Brown lets al-Khwārizmī, the Muslim mathematician who popularized Arabic/Hindu numbers (most notably, for Brown’s purposes here, “0” and “1”), take the role of tour guide. He squires readers through centuries of watershed developments from the abacus and mechanical Pascaline calculator to the punch cards of Joseph-Marie Jacquard, ENIAC, IBM, the transistor, and robots. Closing with an explanation of the Turing test, he offers a mildly cautionary view of the increasingly pervasive roles computers play in our daily lives (“will they be doing all the thinking for us?”) and an appended disquisition on binary numbers. Along the way he chronicles both major and incremental advances as well as offering nods to significant thinkers and doers familiar (Ada Lovelace, Steve Jobs) or otherwise—notably Jean Jennings and six other women charged with figuring out how to program ENIAC but not invited to its unveiling.

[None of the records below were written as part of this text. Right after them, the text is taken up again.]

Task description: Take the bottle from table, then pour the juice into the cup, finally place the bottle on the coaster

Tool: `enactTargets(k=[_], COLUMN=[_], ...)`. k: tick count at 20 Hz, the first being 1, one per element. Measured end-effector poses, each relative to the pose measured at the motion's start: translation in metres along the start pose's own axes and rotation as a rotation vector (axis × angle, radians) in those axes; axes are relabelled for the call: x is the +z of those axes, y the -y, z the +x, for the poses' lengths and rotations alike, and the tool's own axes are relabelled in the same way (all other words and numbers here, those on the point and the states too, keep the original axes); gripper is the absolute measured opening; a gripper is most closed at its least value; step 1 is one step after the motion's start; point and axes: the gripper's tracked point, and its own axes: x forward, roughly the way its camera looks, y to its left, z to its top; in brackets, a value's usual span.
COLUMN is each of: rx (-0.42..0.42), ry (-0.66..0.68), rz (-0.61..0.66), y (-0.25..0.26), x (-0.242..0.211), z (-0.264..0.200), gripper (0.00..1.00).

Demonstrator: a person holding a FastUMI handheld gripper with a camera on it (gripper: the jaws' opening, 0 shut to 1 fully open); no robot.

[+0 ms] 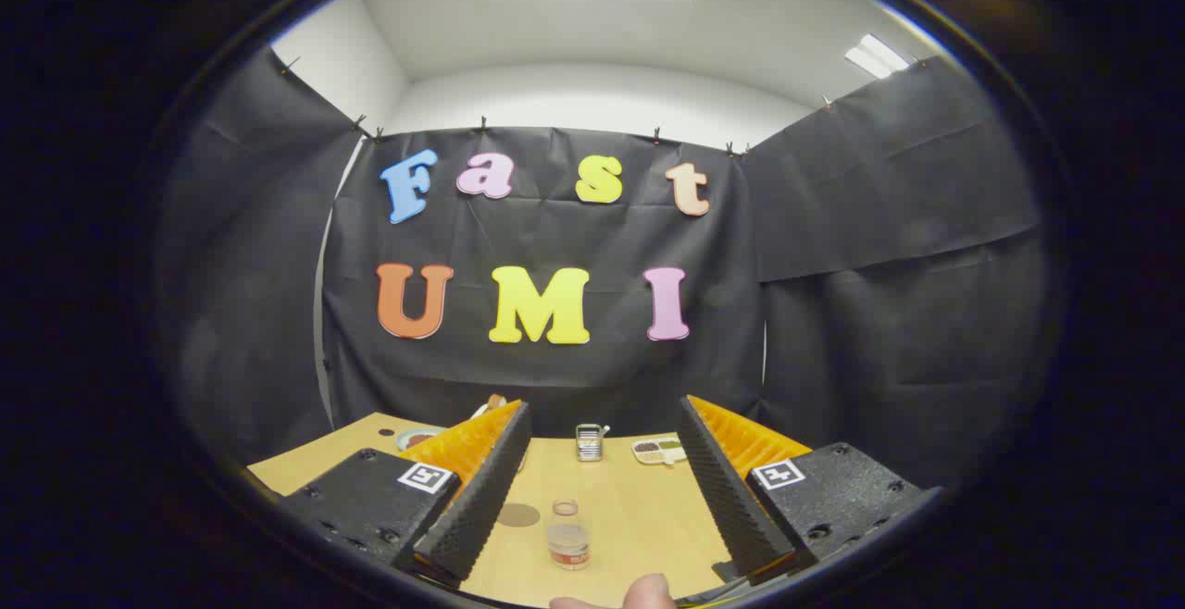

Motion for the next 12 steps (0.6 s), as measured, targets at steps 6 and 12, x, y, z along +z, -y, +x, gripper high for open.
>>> enactTargets(k=[6,12], rx=[0.017,0.017], ry=[-0.024,-0.036], rz=[0.009,0.023], y=[-0.008,-0.010], x=[-0.008,-0.011], z=[0.004,0.007], gripper=[1.00,1.00])
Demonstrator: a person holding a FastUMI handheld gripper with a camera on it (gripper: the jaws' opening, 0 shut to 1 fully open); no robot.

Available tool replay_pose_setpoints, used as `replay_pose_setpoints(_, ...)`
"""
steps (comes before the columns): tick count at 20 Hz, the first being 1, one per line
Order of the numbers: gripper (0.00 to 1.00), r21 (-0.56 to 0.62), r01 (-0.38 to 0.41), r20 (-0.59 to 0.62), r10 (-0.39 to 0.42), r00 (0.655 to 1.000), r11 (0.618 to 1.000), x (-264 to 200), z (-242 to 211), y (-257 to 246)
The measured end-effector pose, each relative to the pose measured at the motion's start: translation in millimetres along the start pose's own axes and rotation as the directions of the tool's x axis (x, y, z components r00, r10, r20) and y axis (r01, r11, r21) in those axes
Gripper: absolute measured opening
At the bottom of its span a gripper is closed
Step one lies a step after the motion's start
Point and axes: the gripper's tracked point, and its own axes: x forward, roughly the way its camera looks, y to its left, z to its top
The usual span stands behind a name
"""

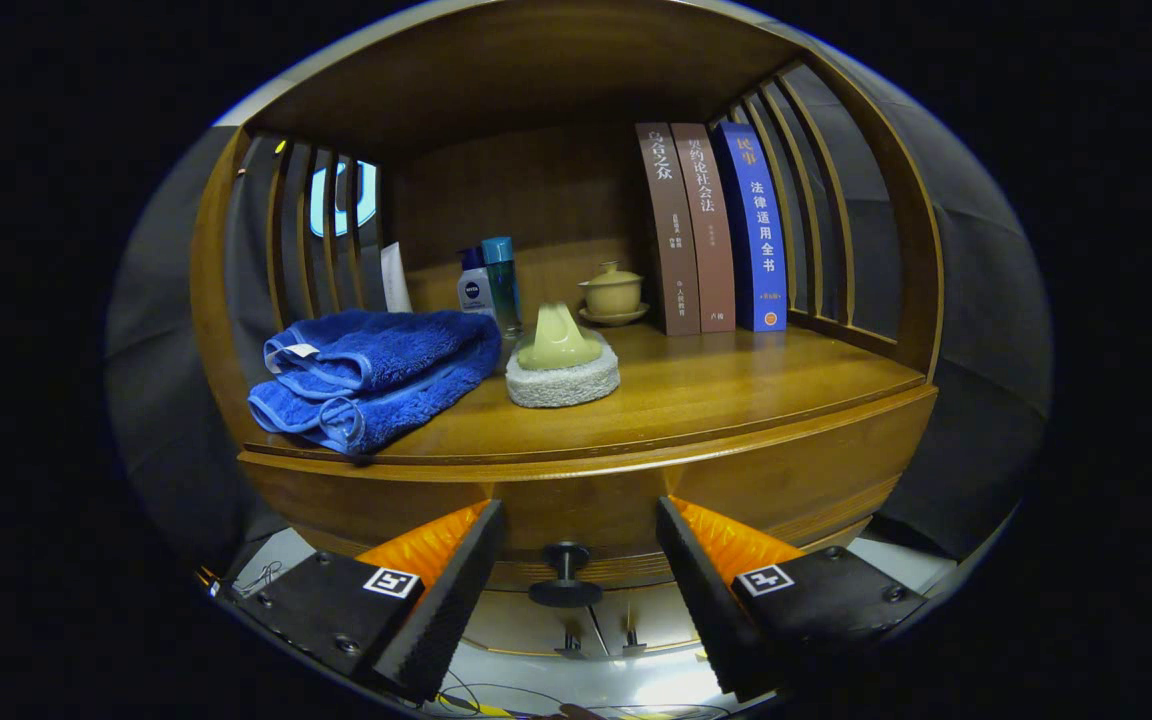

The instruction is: Pull open the drawer, take out the items inside it, and place them on the countertop above the cabinet.

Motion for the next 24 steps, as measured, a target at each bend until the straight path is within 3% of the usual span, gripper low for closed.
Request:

Though he acknowledges in an afterword that his cast is largely white, European, and male he does what he can throughout to diversify it…and cogently observes at the end that the “domination of the West in the sciences has ended.” Panels are drawn in a loose style that lightens the substantial informational load.
Another terrific case study on the power of a big idea to work profound changes in our lives. (endnotes, timeline) (Graphic nonfiction. 8-11)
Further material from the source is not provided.